At well over 600 pages, Michael Chabon's Pulitzer Prize-winning tome, The Amazing Adventures of Kavalier and Clay, makes for a daunting sight. The read, however, is both effortless and captivating. Chabon reveals himself as a literary virtuoso, and writes prose with Orphean lyricism. A sample: "Presently he felt himself slipping toward sleep, pouring into it like sand racing toward the neck of an hourglass." Although some have rebuked him for his baroque sentences and inflated diction, I think that these stylistic choices are brilliantly executed, and are a delight to read. That said, you will most certainly be interrupted when Chabon repeatedly sends you rifling through your bookcases in search of a dictionary!
Set in New York, with brief excursions to occupied Czechoslovakia and Antarctica, the book spans several decades, starting on the eve of the Second World War. But this is not a book about war, which, for the most part, is regarded at a distance, and through an intensely personal lens.

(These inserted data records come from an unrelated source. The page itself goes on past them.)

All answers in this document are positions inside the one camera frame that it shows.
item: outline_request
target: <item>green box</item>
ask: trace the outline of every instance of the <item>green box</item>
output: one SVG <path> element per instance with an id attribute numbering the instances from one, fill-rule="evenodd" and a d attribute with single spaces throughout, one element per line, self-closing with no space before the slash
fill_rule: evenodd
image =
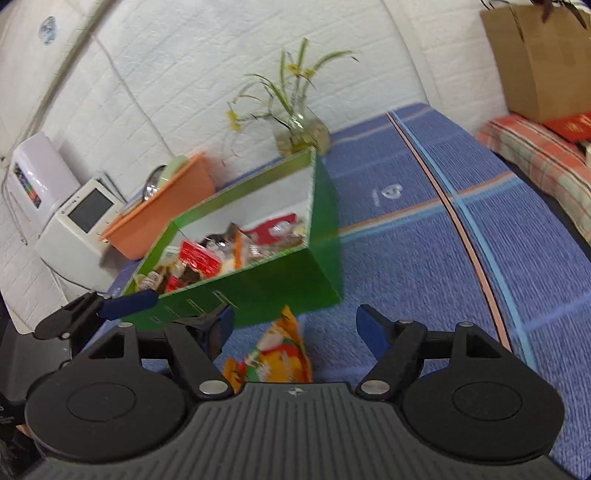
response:
<path id="1" fill-rule="evenodd" d="M 160 297 L 158 304 L 125 317 L 139 329 L 157 330 L 176 318 L 209 312 L 220 303 L 235 308 L 235 325 L 268 322 L 284 305 L 294 314 L 341 300 L 335 187 L 314 149 L 296 153 L 216 193 L 176 217 L 154 243 L 136 274 L 148 274 L 164 248 L 188 238 L 223 232 L 230 222 L 243 228 L 295 212 L 307 219 L 306 240 L 297 247 L 228 274 Z M 132 279 L 125 294 L 135 291 Z"/>

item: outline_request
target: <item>printed number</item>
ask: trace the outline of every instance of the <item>printed number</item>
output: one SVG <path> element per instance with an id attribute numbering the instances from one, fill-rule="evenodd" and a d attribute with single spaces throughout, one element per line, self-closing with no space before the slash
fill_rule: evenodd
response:
<path id="1" fill-rule="evenodd" d="M 402 185 L 399 183 L 389 185 L 388 187 L 382 189 L 382 195 L 389 200 L 399 199 L 402 195 Z"/>
<path id="2" fill-rule="evenodd" d="M 386 188 L 383 188 L 380 193 L 382 197 L 387 198 L 388 200 L 397 200 L 402 196 L 402 185 L 399 183 L 394 183 L 392 185 L 388 185 Z M 378 189 L 373 189 L 371 192 L 372 199 L 374 201 L 374 205 L 379 207 L 379 195 Z"/>

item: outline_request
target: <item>orange snack bag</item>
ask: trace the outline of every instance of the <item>orange snack bag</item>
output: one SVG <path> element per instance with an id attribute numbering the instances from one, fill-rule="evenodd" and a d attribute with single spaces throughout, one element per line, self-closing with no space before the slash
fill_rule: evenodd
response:
<path id="1" fill-rule="evenodd" d="M 310 360 L 290 308 L 283 308 L 281 318 L 273 322 L 242 362 L 228 358 L 222 373 L 234 392 L 245 382 L 311 383 Z"/>

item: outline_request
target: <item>glass vase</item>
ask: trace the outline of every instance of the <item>glass vase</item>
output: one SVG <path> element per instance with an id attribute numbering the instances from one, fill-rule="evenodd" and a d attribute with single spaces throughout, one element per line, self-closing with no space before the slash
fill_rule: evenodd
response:
<path id="1" fill-rule="evenodd" d="M 314 147 L 324 155 L 330 148 L 329 129 L 308 107 L 298 109 L 291 116 L 276 117 L 269 121 L 280 156 L 287 157 L 308 147 Z"/>

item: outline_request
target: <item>orange basket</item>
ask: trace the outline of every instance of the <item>orange basket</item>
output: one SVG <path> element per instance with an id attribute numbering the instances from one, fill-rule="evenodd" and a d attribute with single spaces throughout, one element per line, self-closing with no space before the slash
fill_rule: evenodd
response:
<path id="1" fill-rule="evenodd" d="M 130 260 L 139 260 L 170 220 L 214 193 L 207 159 L 198 153 L 147 202 L 119 216 L 100 238 L 107 239 Z"/>

The central theme is escapism; indeed your mind would have to escape its cranial casing in order to identify all instanes of thematic resonance at the levels of word choice, imagery, plot, and structure (because of their ubiquity, not subtlety). The novel itself, I think, can be seen as an escape of sorts: an unshackling of graphic novels from the lower rungs of the hierarchy of artistic virtue. Chabon's central characters are comic book men - a writer and illustrator duo - who labor tirelessly to improve the image of their widely scorned medium. By adopting 'the pulps' as a major plot feature and writing passage after passage that burst with vivid imagery, Chabon recasts the comic book in words. The product is a briskly paced and acutely plot-driven work of high artistry, studded with the occasional footnote (apocryphal, I presume) - moorings that tether his airy fantasy with the more weighty actual.